OGH vom 27.05.2020, 7Ob70/20z
Kopf
Der Oberste Gerichtshof hat als Revisionsgericht durch die Senatspräsidentin Dr. Kalivoda als Vorsitzende und die Hofrätinnen und Hofräte Hon.Prof. Dr. Höllwerth, Dr. Solé, Mag. Malesich und MMag. Matzka als weitere Richter in der Rechtssache der klagenden Partei M***** R*****, vertreten durch Mag. Martin Paar, Mag. Hermann Zwanzger, Rechtsanwälte in Wien, gegen die beklagte Partei R*****-AG *****, vertreten durch Dr. Herbert Salficky, Rechtsanwalt in Wien, wegen Feststellung, über die Revision der klagenden Partei gegen das Urteil des Oberlandesgerichts Wien als Berufungsgericht vom , GZ 3 R 49/19a12, womit das Urteil des Handelsgerichts Wien vom , GZ 63 Cg 12/19p8, bestätigt wurde, zu Recht erkannt:
Spruch
Der Revision wird nicht Folge gegeben.
Die klagende Partei ist schuldig, der beklagten Partei die mit 1.332,54 EUR (darin enthalten 222,09 EUR an USt) bestimmten Kosten des Revisionsverfahrens binnen 14 Tagen zu ersetzen.
Text
Entscheidungsgründe:
Zwischen den Streitteilen besteht ein „TopManager“Rechtsschutzversicherungsvertrag mit Versicherungsbeginn . Der Kläger war in seiner Eigenschaft als Geschäftsführer der R***** P***** GmbH und der R***** GmbH versichert. Dem Vertrag liegen die Besonderen Bedingungen für die „TopManager“RechtsschutzVersicherungen (TMRB 2016) zugrunde. Diese lauten auszugsweise:
„B. Besonderer Teil – Teil 3; Dienstvertrags-Rechtsschutz-Versicherung – Standarddeckung
§ 1 Gegenstand der Versicherung
Der Versicherungsschutz umfasst die gerichtliche und, soweit vereinbart, die außergerichtliche Wahrnehmung der rechtlichen Interessen des Versicherungsnehmers aus dem der versicherten Funktion zugrunde liegenden Dienstvertrag. Durch besondere Vereinbarung kann der Versicherungsschutz auf mehrere Dienstverträge ausgedehnt werden.
[...]
§ 5 Wartezeit
Für Versicherungsfälle, die vor Ablauf von drei Monaten bei der gerichtlichen und, soweit vereinbart, vor Ablauf von sechs Monaten bei der außergerichtlichen Wahrnehmung rechtlicher Interessen ab dem vereinbarten Versicherungsbeginn eintreten, besteht kein Versicherungsschutz.

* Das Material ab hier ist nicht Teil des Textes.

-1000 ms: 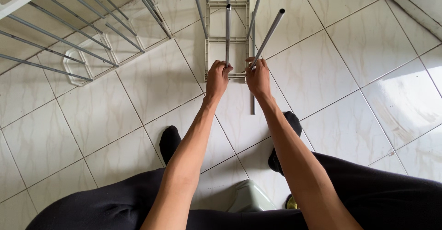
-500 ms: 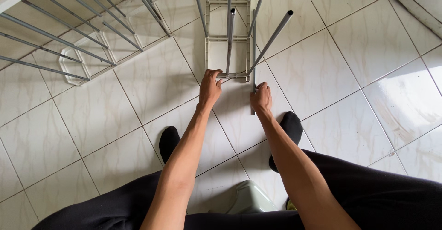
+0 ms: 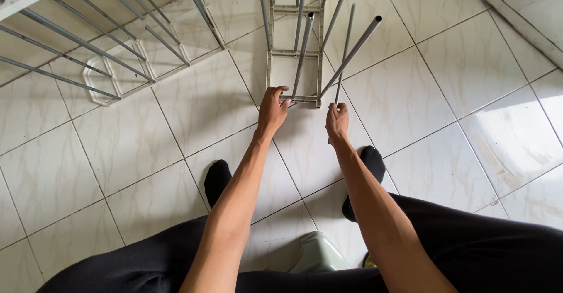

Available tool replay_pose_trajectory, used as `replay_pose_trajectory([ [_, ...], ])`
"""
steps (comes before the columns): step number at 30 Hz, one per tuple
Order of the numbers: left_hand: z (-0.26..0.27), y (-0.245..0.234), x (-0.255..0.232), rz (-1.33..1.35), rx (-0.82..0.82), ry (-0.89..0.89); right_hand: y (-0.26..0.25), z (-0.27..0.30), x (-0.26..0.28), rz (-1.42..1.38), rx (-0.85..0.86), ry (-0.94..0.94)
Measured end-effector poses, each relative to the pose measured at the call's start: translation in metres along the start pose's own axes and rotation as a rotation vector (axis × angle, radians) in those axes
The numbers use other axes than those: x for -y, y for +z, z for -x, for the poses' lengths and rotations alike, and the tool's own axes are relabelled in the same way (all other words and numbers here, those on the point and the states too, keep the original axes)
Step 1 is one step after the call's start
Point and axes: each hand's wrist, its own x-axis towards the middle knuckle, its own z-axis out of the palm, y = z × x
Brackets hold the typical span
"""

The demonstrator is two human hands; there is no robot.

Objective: The person assembles a white plastic dish rack by inserting metal rods into a base frame and then attaching a white plastic top frame. The person aligns and secures the components by hand on a tiled floor.

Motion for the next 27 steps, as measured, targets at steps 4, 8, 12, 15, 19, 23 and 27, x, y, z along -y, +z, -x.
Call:
replay_pose_trajectory([
  [4,-0.010,0.004,-0.006,0.034,-0.015,0.092,0.003,0.022,0.041,-0.047,-0.013,-0.238],
  [8,-0.021,0.009,-0.009,0.106,-0.013,0.141,0.007,0.024,0.063,-0.102,-0.010,-0.342],
  [12,-0.024,0.012,-0.012,0.158,-0.044,0.195,0.012,0.023,0.060,0.044,-0.077,-0.453],
  [15,-0.023,0.013,-0.014,0.146,-0.034,0.162,0.014,0.021,0.058,0.017,-0.107,-0.429],
  [19,-0.021,0.017,-0.015,0.120,-0.034,0.153,0.011,0.016,0.060,0.197,-0.164,-0.509],
  [23,-0.019,0.017,-0.019,0.135,-0.097,0.234,0.012,0.017,0.066,0.269,-0.201,-0.544],
  [27,-0.014,0.016,-0.022,0.081,-0.120,0.208,0.014,0.017,0.065,0.276,-0.196,-0.479],
])
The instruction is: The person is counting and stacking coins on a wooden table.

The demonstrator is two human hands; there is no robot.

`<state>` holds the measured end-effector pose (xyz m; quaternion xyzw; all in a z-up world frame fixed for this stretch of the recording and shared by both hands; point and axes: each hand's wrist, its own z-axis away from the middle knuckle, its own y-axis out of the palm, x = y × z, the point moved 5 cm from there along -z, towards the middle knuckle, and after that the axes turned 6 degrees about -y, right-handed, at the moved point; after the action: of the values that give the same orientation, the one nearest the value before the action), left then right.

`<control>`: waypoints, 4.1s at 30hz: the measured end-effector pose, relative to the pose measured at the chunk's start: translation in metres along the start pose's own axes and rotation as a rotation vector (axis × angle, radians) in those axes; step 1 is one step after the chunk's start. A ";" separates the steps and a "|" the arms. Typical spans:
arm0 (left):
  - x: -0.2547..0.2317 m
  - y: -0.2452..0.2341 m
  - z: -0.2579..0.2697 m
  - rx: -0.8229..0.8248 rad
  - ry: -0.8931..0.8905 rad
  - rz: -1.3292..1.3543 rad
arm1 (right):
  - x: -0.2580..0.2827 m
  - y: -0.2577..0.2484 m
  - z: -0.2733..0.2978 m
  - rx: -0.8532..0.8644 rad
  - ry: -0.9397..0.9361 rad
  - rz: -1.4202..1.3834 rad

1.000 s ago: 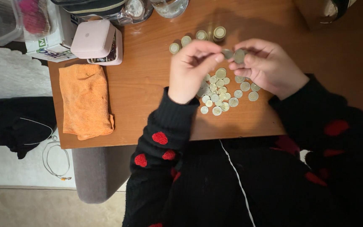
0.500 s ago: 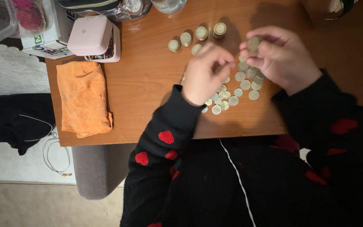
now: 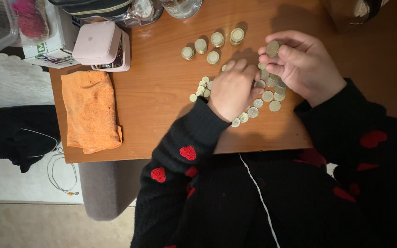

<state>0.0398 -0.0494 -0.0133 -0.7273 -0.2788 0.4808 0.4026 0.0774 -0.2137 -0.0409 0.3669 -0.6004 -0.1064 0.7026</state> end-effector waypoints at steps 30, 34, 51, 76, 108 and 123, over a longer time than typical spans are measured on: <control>0.031 -0.097 0.044 -0.314 -0.174 0.589 | -0.030 0.011 -0.003 0.035 0.075 0.123; 0.039 -0.063 0.082 -0.188 -0.157 0.274 | -0.024 0.022 -0.004 0.002 0.107 0.066; 0.003 -0.013 0.093 0.185 -0.031 -0.052 | -0.001 0.051 0.010 0.113 0.025 0.605; 0.017 -0.017 0.007 -0.153 -0.033 -0.210 | -0.003 0.019 0.004 -0.129 -0.068 0.220; 0.023 -0.070 -0.005 -0.277 -0.121 0.674 | -0.040 0.013 0.004 -0.151 0.227 0.000; 0.030 -0.068 -0.005 -0.075 0.038 0.435 | -0.032 0.020 0.002 -0.174 0.246 0.136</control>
<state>0.0545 0.0081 0.0313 -0.7938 -0.1253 0.5318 0.2672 0.0618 -0.1820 -0.0525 0.2733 -0.5218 -0.0642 0.8056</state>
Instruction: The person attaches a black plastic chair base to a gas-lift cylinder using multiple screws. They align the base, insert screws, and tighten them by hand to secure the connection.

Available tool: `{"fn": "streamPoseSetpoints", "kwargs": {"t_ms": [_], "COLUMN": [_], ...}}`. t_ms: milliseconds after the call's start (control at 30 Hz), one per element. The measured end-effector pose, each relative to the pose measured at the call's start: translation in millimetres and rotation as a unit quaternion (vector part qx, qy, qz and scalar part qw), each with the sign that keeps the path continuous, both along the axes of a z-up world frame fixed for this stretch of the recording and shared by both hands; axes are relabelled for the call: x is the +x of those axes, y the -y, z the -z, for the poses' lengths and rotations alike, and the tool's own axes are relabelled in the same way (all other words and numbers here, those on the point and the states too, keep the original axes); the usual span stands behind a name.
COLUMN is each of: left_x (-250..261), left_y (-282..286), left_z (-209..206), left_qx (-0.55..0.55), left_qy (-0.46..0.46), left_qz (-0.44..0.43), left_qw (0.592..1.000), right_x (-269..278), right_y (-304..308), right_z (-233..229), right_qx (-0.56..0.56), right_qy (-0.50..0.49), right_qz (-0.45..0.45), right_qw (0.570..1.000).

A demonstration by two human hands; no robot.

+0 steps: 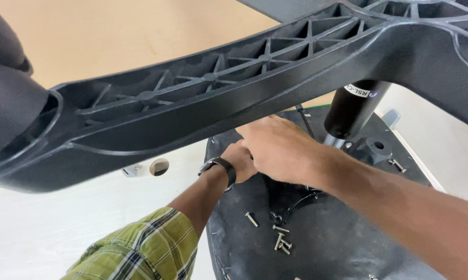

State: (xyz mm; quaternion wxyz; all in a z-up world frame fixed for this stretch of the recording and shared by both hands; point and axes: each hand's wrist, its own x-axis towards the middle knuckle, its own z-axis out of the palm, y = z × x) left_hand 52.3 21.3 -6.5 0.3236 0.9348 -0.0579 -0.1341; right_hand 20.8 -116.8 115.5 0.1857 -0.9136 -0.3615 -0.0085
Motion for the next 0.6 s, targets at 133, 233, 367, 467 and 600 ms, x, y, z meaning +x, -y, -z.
{"fn": "streamPoseSetpoints", "kwargs": {"t_ms": [133,233,367,467,600], "left_x": [3.8,-2.4,-5.1,-6.7,-9.8], "left_y": [-11.5,-17.9,-24.3,-30.2,-29.8], "left_z": [16.1,19.8,10.0,1.0,-7.4], "left_qx": [0.018,-0.045,-0.034,-0.026,0.034], "left_qy": [0.073,0.087,0.078,0.101,0.135], "left_qz": [0.047,-0.009,-0.032,-0.003,-0.011], "left_qw": [0.996,0.995,0.996,0.995,0.99], "right_x": [-5.8,-7.6,-10.8,-15.4,-17.9], "right_y": [-12.2,-9.9,-3.7,-6.2,-8.8], "right_z": [-7.4,-16.2,-24.6,-26.0,-29.2], "right_qx": [-0.045,-0.068,-0.107,-0.121,-0.141], "right_qy": [-0.047,-0.065,-0.076,-0.095,-0.112], "right_qz": [-0.006,-0.023,-0.045,-0.05,-0.005], "right_qw": [0.998,0.995,0.99,0.987,0.984]}}
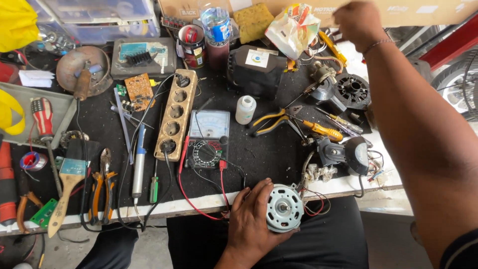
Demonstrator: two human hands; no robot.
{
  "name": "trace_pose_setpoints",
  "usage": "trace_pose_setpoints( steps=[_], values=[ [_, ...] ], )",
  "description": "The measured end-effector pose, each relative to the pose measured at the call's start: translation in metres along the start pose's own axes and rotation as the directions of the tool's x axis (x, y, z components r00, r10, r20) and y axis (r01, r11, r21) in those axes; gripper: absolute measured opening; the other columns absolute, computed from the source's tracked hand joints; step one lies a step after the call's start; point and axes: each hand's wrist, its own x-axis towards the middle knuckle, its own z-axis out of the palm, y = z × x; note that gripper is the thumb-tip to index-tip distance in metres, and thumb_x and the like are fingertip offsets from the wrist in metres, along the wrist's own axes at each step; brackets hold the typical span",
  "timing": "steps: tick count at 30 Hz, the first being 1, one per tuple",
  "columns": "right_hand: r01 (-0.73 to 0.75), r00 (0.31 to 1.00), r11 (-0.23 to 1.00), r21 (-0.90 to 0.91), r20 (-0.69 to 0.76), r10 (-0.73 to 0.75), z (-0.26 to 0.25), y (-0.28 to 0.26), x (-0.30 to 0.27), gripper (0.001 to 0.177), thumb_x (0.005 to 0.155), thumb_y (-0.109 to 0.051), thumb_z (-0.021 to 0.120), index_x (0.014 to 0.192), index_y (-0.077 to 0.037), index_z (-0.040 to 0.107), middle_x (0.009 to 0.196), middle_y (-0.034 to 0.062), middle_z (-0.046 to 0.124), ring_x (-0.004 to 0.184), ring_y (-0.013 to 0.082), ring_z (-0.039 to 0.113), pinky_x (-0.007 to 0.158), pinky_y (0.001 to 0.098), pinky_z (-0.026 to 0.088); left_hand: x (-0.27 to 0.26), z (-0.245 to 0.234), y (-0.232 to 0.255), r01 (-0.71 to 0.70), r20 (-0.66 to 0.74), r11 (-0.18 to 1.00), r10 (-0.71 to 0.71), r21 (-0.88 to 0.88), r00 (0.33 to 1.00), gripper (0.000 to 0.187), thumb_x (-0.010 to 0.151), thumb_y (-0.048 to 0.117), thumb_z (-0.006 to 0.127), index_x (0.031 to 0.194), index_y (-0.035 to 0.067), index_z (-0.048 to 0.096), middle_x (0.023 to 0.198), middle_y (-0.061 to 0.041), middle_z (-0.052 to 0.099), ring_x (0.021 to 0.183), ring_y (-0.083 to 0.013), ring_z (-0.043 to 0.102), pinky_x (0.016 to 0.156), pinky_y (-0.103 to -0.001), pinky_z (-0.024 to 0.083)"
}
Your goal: The person uses a yellow screwdriver to loosen and remove screws from a small electric motor held in their left hand. They then use a multimeter to test the motor's electrical connections and continue to disassemble the motor casing.
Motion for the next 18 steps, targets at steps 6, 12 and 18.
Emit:
trace_pose_setpoints(
  steps=[6, 12, 18],
  values=[
    [0.114, 0.908, 0.679, -0.725, 0.353, 0.225, 0.015, 0.013, -0.038, 0.057, 0.096, -0.057, 0.067, 0.112, -0.003, 0.076, 0.112, 0.0150, 0.074, 0.101, 0.0304, 0.064, 0.090, 0.0456, 0.050, 0.000, 0.002, -0.001, 0.003, -0.007, 1.000, -0.003, 0.008, 1.000, 0.103, 0.069, 0.064, 0.088, 0.143, 0.007, 0.043, 0.144, -0.014, 0.061, 0.131, -0.0258, 0.062, 0.110, -0.047, 0.040],
    [0.000, 0.941, 0.682, -0.731, 0.231, 0.248, 0.031, 0.037, -0.038, 0.052, 0.090, -0.053, 0.078, 0.077, -0.004, 0.063, 0.078, 0.0090, 0.058, 0.071, 0.0224, 0.051, 0.056, 0.0341, 0.041, 0.000, 0.003, 0.000, 0.007, -0.006, 1.000, -0.006, 0.018, 1.000, 0.102, 0.070, 0.065, 0.087, 0.142, 0.007, 0.044, 0.143, -0.014, 0.061, 0.131, -0.0255, 0.062, 0.109, -0.047, 0.041],
    [-0.011, 0.978, 0.770, -0.638, 0.155, 0.142, 0.016, 0.036, -0.037, 0.049, 0.086, -0.059, 0.080, 0.096, -0.012, 0.081, 0.080, 0.0066, 0.072, 0.079, 0.0231, 0.062, 0.061, 0.0379, 0.049, 0.001, 0.001, 0.001, 0.004, -0.009, 1.000, -0.004, 0.020, 1.000, 0.102, 0.071, 0.066, 0.085, 0.143, 0.007, 0.044, 0.143, -0.013, 0.062, 0.132, -0.0250, 0.061, 0.110, -0.047, 0.040]
  ],
)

§ 7 Eintritt des Versicherungsfalls
Als Versicherungsfall gilt der tatsächliche oder behauptete Verstoß des Versicherungsnehmers, Gegners oder eines Dritten gegen Rechtspflichten oder Rechtsvorschriften. Der Versicherungsfall gilt zu dem Zeitpunkt als eingetreten, zu dem eine der genannten Personen begonnen hat oder begonnen haben soll, gegen Rechtspflichten oder Rechtsvorschriften zu verstoßen.
Des Weiteren gilt:
Erstreckt sich der für den Versicherungsfall maßgebliche Verstoß über einen Zeitraum, ist dessen Beginn maßgeblich. War dieser Zeitraum jedoch länger als ein Jahr vor Beginn des Versicherungsschutzes beendet, bleibt der für diesen Zeitraum maßgebliche Verstoß für die Feststellung des Versicherungsfalles außer Betracht.“
Der Kläger war Hauptgesellschafter der R***** & P***** GmbH und von bis zum Verkauf seiner Gesellschaftsanteile mit Abtretungsvertrag vom
– im Firmenbuch eingetragen am – Alleingesellschafter. Von der Gesellschaftsgründung am bis war er selbständig, danach nur mehr kollektivvertretungsbefugter Geschäftsführer. Am wurde er als Geschäftsführer im Firmenbuch gelöscht.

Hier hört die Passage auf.